◆ WHAT IS BEING ASKED ◆
Wherever the word "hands" occurs in the listing, copy the whole line.

◆ PROVIDED DATA ◆
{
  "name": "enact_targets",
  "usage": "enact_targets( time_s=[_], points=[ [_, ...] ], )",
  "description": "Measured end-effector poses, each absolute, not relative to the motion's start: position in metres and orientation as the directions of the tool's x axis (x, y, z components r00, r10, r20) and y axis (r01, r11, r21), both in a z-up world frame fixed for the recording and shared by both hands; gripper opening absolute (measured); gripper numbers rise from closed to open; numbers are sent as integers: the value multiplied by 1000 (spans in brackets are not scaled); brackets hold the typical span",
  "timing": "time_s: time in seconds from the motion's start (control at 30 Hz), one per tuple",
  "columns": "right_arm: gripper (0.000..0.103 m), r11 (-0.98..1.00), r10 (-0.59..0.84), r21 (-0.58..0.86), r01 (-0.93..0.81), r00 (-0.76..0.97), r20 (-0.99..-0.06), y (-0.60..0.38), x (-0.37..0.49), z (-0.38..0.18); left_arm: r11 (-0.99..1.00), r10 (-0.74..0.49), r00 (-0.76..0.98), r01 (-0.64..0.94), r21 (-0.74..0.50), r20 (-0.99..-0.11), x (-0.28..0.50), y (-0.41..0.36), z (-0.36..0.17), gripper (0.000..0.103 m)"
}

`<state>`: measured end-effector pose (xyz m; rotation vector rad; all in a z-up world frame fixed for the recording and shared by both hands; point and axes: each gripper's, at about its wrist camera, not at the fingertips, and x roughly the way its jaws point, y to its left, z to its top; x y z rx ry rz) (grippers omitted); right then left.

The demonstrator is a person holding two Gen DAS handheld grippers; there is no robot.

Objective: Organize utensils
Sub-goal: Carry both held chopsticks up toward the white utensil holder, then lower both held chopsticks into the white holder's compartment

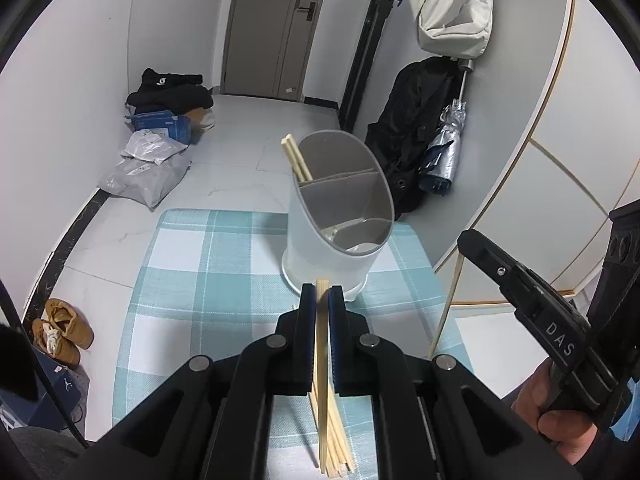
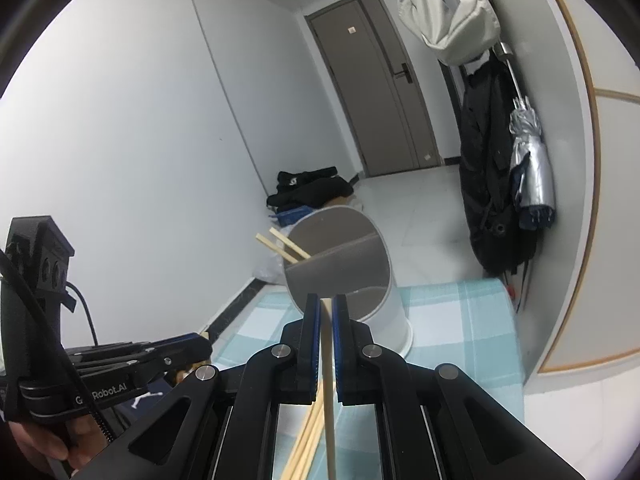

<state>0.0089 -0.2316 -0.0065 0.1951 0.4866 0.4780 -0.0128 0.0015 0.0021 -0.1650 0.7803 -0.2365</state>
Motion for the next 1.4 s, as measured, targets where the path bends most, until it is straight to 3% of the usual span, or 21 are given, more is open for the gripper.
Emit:
enact_targets(
  time_s=[0.53, 0.83, 1.13, 1.4],
  points=[
    [5, 849, 519, 314, -425, 783, -342, -235, 37, 30, 906, -422, 650, 285, -312, -632, 16, -10, 56, 3],
    [5, 838, 530, 297, -457, 810, -251, -230, 67, 92, 879, -463, 706, 291, -377, -535, 58, 5, 113, 3],
    [5, 845, 512, 257, -468, 847, -141, -215, 120, 147, 877, -416, 815, 241, -416, -403, 100, 27, 150, 3],
    [5, 850, 520, 157, -502, 848, -105, -185, 169, 155, 891, -325, 878, 160, -424, -351, 125, 42, 130, 3]
  ],
)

◆ SOLUTION TO THE PROBLEM ◆
  "description": "Measured end-effector poses, each absolute, not relative to the motion's start: position in metres and orientation as the directions of the tool's x axis (x, y, z components r00, r10, r20) and y axis (r01, r11, r21), both in a z-up world frame fixed for the recording and shared by both hands; gripper opening absolute (measured); gripper numbers rise from closed to open; numbers are sent as integers: the value multiplied by 1000 (spans in brackets are not scaled); brackets hold the typical span",
`<state>`: measured end-effector pose (xyz m; rotation vector rad; all in a z-up world frame fixed for the recording and shared by both hands; point and axes: each gripper's, at about its wrist camera, not at the fingertips, and x roughly the way its jaws point, y to its left, z to its top; x y z rx ry rz) (grippers omitted); right then left.

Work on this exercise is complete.